Длора вгляделась в лица обоих сфинксов, стараясь определить, кто из них это сказал и насколько он серьезен. В тусклом свете ночника близнецы были неразличны. Какое-то время она растерянно переводила глаза со спящего психа в сизом больничном халате на точеные мраморные черты и обратно.
— Ладно, не говори глупостей! Я оценила твой юмор.
Сфинксы молча развернулись, ухватили ее под локти, и они вновь окунулись во тьму. И снова полет был недолгим. Правда, на этот раз впереди был свет — зеленоватая подсветка Эрмитажа.
В Малахитовом зале не хватало только Длоры, но посланный за ней Лапуфка вернулся и сообщил, что 'бабушка идет очень медленно, но скоро придет'. Все чувствовали себя неуютно: чрезмерное обилие позолоты резало глаза, оглушало, путало мысли. К тому же было зябко. А потом на молчаливых, сбившихся в кучку людей полились звуки старинной музыки.
Под клавесин, флейты и скрипки в двери втекали фигуры и принимались кружиться в вальсе: мужчины во фраках и гусарских мундирах, дамы в пышных платьях с оголенными плечами, в блеске драгоценностей. Лица были прекрасны, но одинаковы, они казались застыло-восковыми. Не слышно было ни единого звука, нарушавшего музыкальную гармонию: ни шороха ткани, ни скрипа паркета, ни стука каблуков. И все это было завораживающе жутко и отвратительно прекрасно.
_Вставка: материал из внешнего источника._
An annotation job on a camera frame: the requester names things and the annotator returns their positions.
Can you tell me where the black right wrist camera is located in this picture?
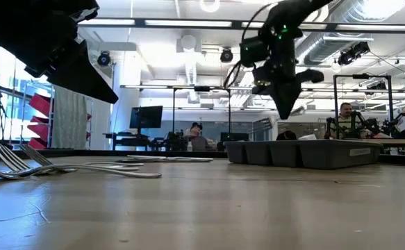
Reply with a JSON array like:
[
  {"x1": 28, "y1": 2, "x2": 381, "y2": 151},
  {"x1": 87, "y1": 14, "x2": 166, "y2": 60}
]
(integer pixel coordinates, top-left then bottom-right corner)
[{"x1": 239, "y1": 35, "x2": 270, "y2": 68}]

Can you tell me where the silver ventilation duct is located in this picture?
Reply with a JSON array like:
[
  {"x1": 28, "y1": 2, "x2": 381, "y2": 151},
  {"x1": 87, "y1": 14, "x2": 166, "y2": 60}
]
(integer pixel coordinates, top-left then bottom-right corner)
[{"x1": 294, "y1": 0, "x2": 405, "y2": 67}]

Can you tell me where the black beam with light strips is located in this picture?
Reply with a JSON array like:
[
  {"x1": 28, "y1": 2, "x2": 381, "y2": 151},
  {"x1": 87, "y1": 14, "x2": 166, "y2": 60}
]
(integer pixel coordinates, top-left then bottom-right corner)
[{"x1": 78, "y1": 17, "x2": 405, "y2": 35}]

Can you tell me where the black gantry frame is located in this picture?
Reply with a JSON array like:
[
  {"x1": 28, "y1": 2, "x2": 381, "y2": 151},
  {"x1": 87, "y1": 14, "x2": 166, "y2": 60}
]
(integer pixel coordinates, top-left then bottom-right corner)
[
  {"x1": 333, "y1": 73, "x2": 394, "y2": 140},
  {"x1": 172, "y1": 85, "x2": 233, "y2": 143}
]

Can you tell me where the grey plastic cutlery tray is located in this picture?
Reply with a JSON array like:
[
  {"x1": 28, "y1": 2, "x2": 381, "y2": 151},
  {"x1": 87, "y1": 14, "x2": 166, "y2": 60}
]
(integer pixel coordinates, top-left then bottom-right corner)
[{"x1": 223, "y1": 138, "x2": 384, "y2": 170}]

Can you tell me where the black computer monitor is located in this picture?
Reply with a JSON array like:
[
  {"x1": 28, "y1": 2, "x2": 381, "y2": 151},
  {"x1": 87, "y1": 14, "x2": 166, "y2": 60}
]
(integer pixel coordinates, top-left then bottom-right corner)
[{"x1": 129, "y1": 105, "x2": 164, "y2": 130}]

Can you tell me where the black desk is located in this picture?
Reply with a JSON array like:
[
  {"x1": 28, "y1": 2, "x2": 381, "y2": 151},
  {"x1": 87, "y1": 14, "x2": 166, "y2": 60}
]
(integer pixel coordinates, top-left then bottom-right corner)
[{"x1": 103, "y1": 131, "x2": 155, "y2": 151}]

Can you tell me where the person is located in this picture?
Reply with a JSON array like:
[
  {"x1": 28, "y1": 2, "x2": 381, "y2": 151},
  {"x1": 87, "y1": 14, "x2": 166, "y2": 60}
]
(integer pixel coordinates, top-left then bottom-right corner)
[
  {"x1": 329, "y1": 102, "x2": 365, "y2": 140},
  {"x1": 183, "y1": 122, "x2": 213, "y2": 151}
]

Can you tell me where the silver fork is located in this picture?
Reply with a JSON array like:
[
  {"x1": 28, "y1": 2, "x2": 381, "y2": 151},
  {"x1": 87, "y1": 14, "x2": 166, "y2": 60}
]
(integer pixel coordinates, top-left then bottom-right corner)
[
  {"x1": 0, "y1": 142, "x2": 141, "y2": 174},
  {"x1": 19, "y1": 143, "x2": 145, "y2": 173},
  {"x1": 0, "y1": 161, "x2": 163, "y2": 181}
]

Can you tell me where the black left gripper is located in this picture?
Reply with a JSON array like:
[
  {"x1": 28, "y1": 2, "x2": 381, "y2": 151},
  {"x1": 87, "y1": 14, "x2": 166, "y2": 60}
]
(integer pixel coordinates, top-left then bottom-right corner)
[{"x1": 0, "y1": 0, "x2": 119, "y2": 105}]

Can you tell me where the black spotlight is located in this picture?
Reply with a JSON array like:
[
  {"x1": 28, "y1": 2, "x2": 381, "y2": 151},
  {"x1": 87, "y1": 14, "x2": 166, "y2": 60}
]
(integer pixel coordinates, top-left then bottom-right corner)
[
  {"x1": 97, "y1": 51, "x2": 113, "y2": 67},
  {"x1": 336, "y1": 41, "x2": 372, "y2": 67},
  {"x1": 220, "y1": 47, "x2": 235, "y2": 64}
]

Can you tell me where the red storage bins rack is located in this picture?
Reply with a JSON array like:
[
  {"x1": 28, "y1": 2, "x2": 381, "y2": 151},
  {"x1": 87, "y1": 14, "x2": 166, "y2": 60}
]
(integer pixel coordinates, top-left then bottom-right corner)
[{"x1": 27, "y1": 92, "x2": 56, "y2": 150}]

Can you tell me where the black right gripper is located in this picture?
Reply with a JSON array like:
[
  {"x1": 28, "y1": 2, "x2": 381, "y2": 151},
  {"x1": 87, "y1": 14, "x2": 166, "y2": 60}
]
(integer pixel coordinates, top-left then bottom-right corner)
[{"x1": 251, "y1": 29, "x2": 325, "y2": 121}]

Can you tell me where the grey curtain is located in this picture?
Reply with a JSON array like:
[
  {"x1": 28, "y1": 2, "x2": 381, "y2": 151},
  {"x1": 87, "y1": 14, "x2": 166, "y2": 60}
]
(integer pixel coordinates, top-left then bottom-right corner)
[{"x1": 51, "y1": 85, "x2": 89, "y2": 151}]
И Чечен подошел к Эмме и предложил ей руку. Она склонила голову в знак согласия, и их пара влилась в бесшумно кружащуюся толпу. Бялка потянула за рукав своего кавалера, и он, поупрямившись для вида, пошел за ней в самый центр зала, и зеленая залатанная юбка плескалась живым стягом среди мертвой парчи и шелка, а Волк смотрел под ноги и краснел от напряжения, стараясь попадать в такт и не наступать партнерше на ноги. Антон сумрачно проводил глазами Лапуфку, который, сорвавшись с места, шустрой ящеркой вильнул в гущу танцующих призраков и затерялся там, путаясь под ногами и ловя небывалый кайф.
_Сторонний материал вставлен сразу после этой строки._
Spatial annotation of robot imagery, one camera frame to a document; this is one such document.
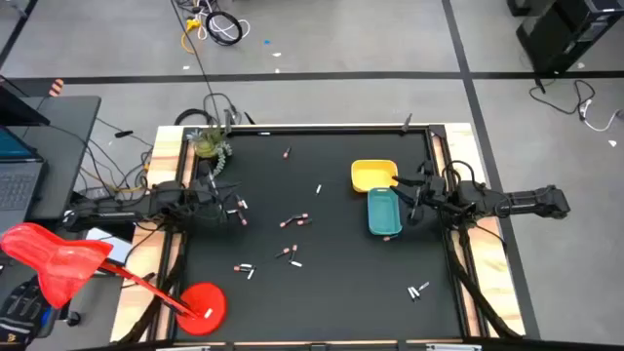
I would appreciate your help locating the black marker pen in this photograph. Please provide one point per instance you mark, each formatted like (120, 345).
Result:
(123, 133)

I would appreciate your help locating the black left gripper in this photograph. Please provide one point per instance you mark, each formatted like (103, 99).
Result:
(207, 200)

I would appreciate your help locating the red desk lamp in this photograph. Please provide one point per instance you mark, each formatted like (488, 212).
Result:
(58, 263)

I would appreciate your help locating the small potted succulent plant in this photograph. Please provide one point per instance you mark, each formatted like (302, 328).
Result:
(207, 145)

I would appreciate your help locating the black equipment cabinet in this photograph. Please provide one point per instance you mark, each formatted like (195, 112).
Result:
(560, 34)

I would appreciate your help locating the black monitor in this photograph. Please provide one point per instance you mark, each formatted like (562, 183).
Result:
(14, 109)

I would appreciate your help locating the orange black striped tag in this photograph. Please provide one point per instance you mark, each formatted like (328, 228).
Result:
(56, 88)

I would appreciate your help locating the grey laptop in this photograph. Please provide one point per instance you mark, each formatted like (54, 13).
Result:
(17, 185)

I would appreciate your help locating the black backpack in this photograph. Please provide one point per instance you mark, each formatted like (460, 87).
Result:
(22, 312)

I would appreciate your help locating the white tablet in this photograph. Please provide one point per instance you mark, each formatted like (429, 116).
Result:
(117, 246)

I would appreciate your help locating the small copper black battery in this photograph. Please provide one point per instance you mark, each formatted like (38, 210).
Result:
(286, 152)

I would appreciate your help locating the black caster wheel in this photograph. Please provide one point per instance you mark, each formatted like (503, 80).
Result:
(73, 319)

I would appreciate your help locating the silver metal bracket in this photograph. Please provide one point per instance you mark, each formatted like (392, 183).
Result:
(453, 347)

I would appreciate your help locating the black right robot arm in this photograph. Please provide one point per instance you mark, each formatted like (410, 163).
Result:
(531, 201)

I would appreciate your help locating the yellow plastic bin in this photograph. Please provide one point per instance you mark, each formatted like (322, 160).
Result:
(374, 174)

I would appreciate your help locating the black desk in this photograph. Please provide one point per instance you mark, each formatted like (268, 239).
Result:
(68, 141)

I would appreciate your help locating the teal plastic bin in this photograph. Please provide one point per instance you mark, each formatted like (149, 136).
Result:
(384, 212)

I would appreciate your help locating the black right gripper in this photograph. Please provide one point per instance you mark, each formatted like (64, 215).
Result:
(434, 192)

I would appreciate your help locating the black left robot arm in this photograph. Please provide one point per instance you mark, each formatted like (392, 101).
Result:
(117, 208)

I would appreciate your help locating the grey clamp lever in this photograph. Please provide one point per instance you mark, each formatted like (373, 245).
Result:
(228, 119)
(407, 123)

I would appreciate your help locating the black table mat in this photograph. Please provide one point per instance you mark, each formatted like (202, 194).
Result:
(341, 292)

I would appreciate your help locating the black table frame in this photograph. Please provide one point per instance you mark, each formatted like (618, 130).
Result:
(341, 129)
— Вы не пригласите старую леди на танец? — Длора словно вынырнула из ниоткуда и тронула его за локоть. — Я и забыла, когда в последний раз двигалась под музыку.
— Конечно, леди, — Антон поклонился и щелкнул каблуками, как гусар или корнет.
Странный бал длился долго — часы, а может, и дни. Или просто время растягивалось под старинную музыку. Все были словно в трансе — грезили наяву, растворялись в покое и эйфории. Когда музыка стихла, тишина в первые мгновения показалась оглушительной. И отрезвляющей. Восковые фигуры застыли, как при игре 'море волнуется раз'.
— Нам пора идти.
Голос шел сверху, и все задрали голову. Черный лев с позолоченными крыльями, один из тех, что цепными собаками охраняют Банковский мостик и которых по ошибке называют грифонами, спикировал вниз с огромной люстры.
— Зачем мы нужны тебе?! — Антон выступил вперед, подобравшись и напрягшись, словно собираясь сражаться с противником.
— Не здесь! Следуйте за мной.
Лев беззвучно развернулся на пружинящих лапах и полетел — невысоко, на бреющем, складывая блестящие крылья перед каждой дверью и вновь расправляя, влетая в зал. И они пошли, точнее, побежали за ним.
Когда все очутились на улице, оказалось, что тьма исчезла. Вокруг опять простирался вечный сентябрь, теплый и солнечный. Они промчались по Большой Морской, вдоль Гороховой и притормозили на набережной Фонтанки у трехэтажного дома.
Бялка радостно захлопала в ладоши:
— Это же Ротонда, самое странное место в Питере!
— Здесь все странное! — фыркнул Антон. — Странное и в странном. Сомневаюсь, что имеет смысл туда заходить.
Но выбора ему не дали — все устремились вслед за львом в подъезд, и, постояв пять секунд снаружи в гордом одиночестве, Антон присоединился к большинству.